A few days ago, Google released its new Gemma model – DataGemma. While the world is experimenting with RAG to reduce hallucinations and increase accuracy, Google decided to use RIG (retrieval interleaved generation), a technique that integrates LLMs with Data Commons, an open-source database of public data.
Explaining what exactly RIG is, Andrey Gavrilenko, head of data science at PandaDoc, mentioned how Google has revealed new models to reduce hallucination and improve accuracy. “It integrates both RIG and RAG, but adds a new layer: pulling data from trusted sources like Data Commons,” he added, further suggesting how these models are using the database to pull accurate information.
Typically, when a user asks a question, the AI model begins answering based on its existing knowledge.
However, with RIG, if the AI model encounters a need for more current or specific data, it pauses to search for this information from reliable external sources like databases or websites. The model then seamlessly incorporates this newly acquired data into its response, alternating between generating content and retrieving information as needed.
This approach enables the AI to provide more up-to-date and accurate answers, especially for topics involving rapidly changing information such as current events or recent statistics.
Unlike RAG, which performs retrieval once before generating the answer, RIG can adapt in real time while generating responses. This allows the model to refine its output iteratively as it retrieves new information.
RAG vs RIG
RIG allows for multiple retrievals at various stages of response generation, addressing all aspects of a complex query. This dynamic approach enables the AI to recognise knowledge gaps as it generates a response and fetches data from external sources multiple times during the process.
By continuously retrieving and integrating information, RIG reduces the likelihood of inaccuracies in the final output. This is particularly beneficial for queries requiring up-to-date or specialised information.
However, compared to RAG, RIG can be slow in performance as it might take a stop at multiple points to trace the most recent information. Also, with RAG, the model can achieve higher factual accuracy when the LLM cites numbers from the retrieved tables.
Bensen Hsu, the founder of OpenRead mentioned that the key point of RIG is to reduce hallucinations which occur especially when responding to queries involving numerical and statistical data. He later pointed out that this is a significant issue as LLMs are becoming more widely used, and their outputs need to be accurate and trustworthy.
“The evaluation of the RIG approach shows that it can improve the factual accuracy of LLM outputs, with the 27B fine-tuned model performing better than the 7B fine-tuned model. The RAG approach also demonstrates promising results, with the long-context LLM making accurate statistical claims when provided with relevant data from Data Commons,” he added further.
Importance of Data Commons
The DataGemma-RIG-27B-IT model, in particular, uses Data Commons to dynamically fact-check and validate statistical information during response generation. This real-time retrieval and integration of data helps ensure high accuracy in the model’s outputs.
One of the most important concepts when talking about RIG is Data Commons, which is described as “a publicly available knowledge graph containing over 240 billion rich data points across hundreds of thousands of statistical variables”. This vast repository of data serves as the foundation for grounding AI responses in factual information.
The data in Data Commons comes from reputable organisations such as the United Nations (UN), the World Health Organisation (WHO), the Centers for Disease Control and Prevention (CDC), and the Census Bureau. This ensures that the information used is reliable and trustworthy.
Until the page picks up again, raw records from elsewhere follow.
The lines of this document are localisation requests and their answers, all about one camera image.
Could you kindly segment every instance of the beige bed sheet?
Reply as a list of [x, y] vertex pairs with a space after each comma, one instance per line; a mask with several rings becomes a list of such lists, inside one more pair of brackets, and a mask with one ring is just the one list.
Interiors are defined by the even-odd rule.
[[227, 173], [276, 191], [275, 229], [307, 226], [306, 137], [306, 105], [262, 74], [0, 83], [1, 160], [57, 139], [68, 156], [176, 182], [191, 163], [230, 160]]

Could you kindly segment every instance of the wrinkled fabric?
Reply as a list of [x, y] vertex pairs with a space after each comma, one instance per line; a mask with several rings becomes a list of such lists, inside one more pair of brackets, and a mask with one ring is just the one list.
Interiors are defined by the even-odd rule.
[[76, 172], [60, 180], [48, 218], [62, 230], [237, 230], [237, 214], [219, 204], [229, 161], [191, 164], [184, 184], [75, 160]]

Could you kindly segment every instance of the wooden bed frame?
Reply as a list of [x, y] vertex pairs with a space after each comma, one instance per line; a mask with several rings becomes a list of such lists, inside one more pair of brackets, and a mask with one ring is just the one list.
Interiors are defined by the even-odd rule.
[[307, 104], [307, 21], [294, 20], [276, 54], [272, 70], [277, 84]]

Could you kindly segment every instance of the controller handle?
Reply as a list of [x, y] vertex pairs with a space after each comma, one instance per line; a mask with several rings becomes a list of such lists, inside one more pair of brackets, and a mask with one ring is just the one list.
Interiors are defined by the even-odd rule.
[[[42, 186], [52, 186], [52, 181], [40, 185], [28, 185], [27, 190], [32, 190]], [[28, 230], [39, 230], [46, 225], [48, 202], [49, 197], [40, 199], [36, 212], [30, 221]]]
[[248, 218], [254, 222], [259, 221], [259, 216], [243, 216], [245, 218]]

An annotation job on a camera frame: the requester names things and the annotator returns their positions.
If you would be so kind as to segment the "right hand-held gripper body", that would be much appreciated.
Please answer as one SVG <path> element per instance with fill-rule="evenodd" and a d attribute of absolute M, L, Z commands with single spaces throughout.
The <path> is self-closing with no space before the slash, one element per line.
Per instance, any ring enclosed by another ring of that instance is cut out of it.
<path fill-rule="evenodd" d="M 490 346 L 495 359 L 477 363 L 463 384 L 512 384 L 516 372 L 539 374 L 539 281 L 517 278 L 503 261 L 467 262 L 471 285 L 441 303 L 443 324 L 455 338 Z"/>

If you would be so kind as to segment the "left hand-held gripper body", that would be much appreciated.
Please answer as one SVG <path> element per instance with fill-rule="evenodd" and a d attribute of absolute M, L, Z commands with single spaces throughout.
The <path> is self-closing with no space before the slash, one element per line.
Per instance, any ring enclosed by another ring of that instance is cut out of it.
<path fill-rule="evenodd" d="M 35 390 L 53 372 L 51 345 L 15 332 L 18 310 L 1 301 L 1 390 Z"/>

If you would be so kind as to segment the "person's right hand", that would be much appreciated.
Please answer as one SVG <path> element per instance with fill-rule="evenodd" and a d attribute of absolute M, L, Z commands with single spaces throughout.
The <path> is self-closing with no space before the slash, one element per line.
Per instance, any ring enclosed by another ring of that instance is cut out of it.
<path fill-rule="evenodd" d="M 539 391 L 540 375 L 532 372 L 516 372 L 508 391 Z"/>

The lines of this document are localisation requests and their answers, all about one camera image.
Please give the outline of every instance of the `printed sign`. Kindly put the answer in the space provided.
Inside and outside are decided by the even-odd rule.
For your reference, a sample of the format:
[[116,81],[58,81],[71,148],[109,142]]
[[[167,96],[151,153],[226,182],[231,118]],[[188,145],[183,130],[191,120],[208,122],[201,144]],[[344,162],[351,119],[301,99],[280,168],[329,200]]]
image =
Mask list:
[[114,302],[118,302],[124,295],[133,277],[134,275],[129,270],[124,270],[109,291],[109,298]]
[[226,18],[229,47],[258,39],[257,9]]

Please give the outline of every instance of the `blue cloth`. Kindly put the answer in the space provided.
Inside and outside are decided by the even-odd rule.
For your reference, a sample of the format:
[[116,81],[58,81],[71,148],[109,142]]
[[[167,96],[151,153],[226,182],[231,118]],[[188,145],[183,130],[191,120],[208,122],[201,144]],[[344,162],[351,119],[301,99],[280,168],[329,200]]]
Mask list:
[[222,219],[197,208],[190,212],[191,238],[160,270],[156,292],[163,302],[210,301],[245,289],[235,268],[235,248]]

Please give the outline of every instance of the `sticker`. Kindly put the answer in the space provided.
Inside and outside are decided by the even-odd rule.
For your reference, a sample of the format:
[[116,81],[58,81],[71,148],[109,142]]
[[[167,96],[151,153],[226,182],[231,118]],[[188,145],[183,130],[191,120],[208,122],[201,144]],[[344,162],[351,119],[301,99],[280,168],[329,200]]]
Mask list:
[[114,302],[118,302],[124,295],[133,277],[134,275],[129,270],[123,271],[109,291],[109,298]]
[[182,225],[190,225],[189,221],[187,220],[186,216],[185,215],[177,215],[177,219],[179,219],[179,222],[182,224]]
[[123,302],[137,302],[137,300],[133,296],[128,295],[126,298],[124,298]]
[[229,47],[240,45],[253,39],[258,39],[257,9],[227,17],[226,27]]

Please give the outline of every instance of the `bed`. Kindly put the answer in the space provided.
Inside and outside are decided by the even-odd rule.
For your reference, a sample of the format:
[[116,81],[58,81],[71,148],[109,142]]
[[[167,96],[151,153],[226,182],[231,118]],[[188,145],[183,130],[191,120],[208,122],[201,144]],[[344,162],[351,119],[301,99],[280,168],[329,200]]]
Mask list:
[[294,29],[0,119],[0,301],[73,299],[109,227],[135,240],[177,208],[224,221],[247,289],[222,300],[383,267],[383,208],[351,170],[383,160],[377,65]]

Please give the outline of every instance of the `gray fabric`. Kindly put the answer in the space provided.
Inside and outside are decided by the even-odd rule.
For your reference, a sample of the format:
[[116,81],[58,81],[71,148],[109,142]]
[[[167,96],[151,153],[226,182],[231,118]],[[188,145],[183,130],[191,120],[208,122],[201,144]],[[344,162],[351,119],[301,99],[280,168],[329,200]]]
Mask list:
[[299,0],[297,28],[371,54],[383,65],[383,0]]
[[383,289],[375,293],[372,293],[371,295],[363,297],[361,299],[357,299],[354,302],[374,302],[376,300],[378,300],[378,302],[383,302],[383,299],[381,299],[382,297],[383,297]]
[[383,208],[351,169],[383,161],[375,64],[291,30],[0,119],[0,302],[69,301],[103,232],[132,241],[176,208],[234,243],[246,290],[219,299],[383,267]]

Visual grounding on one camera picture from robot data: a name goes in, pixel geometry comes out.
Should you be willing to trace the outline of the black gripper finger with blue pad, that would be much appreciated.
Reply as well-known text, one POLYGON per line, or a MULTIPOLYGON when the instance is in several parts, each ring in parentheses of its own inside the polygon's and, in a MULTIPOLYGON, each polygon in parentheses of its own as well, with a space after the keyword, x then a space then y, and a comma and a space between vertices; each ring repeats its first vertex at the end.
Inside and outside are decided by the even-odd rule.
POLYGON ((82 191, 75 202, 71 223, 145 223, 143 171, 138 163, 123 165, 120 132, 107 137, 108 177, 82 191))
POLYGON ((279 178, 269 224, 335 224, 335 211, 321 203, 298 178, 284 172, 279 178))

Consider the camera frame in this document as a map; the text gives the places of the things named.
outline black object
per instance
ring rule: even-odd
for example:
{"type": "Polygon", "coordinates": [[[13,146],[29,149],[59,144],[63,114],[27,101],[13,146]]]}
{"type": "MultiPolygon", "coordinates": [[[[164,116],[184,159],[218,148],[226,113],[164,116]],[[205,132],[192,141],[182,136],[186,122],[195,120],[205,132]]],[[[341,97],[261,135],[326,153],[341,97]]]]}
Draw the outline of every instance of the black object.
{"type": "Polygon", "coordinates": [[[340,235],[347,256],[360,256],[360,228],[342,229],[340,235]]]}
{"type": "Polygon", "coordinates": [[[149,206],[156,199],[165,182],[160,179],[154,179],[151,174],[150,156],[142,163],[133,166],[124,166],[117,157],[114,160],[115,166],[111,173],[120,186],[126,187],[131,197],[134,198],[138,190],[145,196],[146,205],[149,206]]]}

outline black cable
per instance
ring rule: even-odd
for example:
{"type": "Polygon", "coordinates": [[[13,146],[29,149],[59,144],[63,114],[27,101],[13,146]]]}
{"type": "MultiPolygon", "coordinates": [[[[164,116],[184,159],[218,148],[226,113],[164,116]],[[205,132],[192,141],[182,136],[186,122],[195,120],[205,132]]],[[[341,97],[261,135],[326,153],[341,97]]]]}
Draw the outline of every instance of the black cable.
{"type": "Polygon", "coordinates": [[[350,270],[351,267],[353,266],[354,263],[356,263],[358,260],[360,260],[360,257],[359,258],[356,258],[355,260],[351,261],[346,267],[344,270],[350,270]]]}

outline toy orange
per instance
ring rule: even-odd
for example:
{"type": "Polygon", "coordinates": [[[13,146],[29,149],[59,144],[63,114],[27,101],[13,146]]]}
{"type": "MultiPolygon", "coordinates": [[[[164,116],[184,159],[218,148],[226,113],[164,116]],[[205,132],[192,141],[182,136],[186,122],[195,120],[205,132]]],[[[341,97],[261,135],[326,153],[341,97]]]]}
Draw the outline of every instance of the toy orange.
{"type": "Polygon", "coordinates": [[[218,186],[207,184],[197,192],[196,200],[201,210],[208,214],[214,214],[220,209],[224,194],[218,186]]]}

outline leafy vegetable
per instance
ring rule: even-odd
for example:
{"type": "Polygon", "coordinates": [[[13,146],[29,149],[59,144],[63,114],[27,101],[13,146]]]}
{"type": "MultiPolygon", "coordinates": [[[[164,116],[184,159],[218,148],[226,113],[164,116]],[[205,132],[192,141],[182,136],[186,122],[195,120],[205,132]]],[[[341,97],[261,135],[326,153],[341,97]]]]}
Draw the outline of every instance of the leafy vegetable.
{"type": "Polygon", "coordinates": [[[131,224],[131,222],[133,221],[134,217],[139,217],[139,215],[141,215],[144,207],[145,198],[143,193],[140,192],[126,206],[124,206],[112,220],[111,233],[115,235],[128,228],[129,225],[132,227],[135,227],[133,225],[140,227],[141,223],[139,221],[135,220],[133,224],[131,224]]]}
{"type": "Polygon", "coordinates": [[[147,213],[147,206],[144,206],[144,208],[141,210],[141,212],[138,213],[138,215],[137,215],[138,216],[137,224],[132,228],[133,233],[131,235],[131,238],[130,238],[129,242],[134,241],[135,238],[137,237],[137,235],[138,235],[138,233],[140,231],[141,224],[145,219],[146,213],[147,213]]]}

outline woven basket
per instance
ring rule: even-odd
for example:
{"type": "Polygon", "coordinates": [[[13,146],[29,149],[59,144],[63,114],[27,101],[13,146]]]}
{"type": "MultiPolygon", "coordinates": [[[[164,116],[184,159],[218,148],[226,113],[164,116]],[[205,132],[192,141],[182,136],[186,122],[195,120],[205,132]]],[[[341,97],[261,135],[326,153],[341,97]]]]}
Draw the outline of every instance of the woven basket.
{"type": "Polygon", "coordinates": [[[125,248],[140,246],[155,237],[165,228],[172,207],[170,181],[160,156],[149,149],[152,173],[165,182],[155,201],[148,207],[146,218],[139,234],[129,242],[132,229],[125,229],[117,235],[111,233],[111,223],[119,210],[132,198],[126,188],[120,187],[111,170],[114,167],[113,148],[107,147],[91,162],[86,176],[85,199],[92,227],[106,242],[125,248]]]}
Researchers tested how well RIG works by using 101 different types of questions. These questions covered many topics and styles, like asking about specific facts, comparing places, or requesting lists of information. They looked at four main things: how correct the facts were, how well the AI used the information from a database called Data Commons, how accurately it answered questions, and how much of the Data Commons information it used.
The results showed that RIG made a big difference. The researchers found that the RIG approach improved factuality from 5-17% to about 58%.
This big jump shows that RIG can help make AI language models much more reliable when it comes to providing accurate information. This means if researchers can tackle the response time of RIG, it can solve critical problems that we generally face including hallucinations and the quality of response.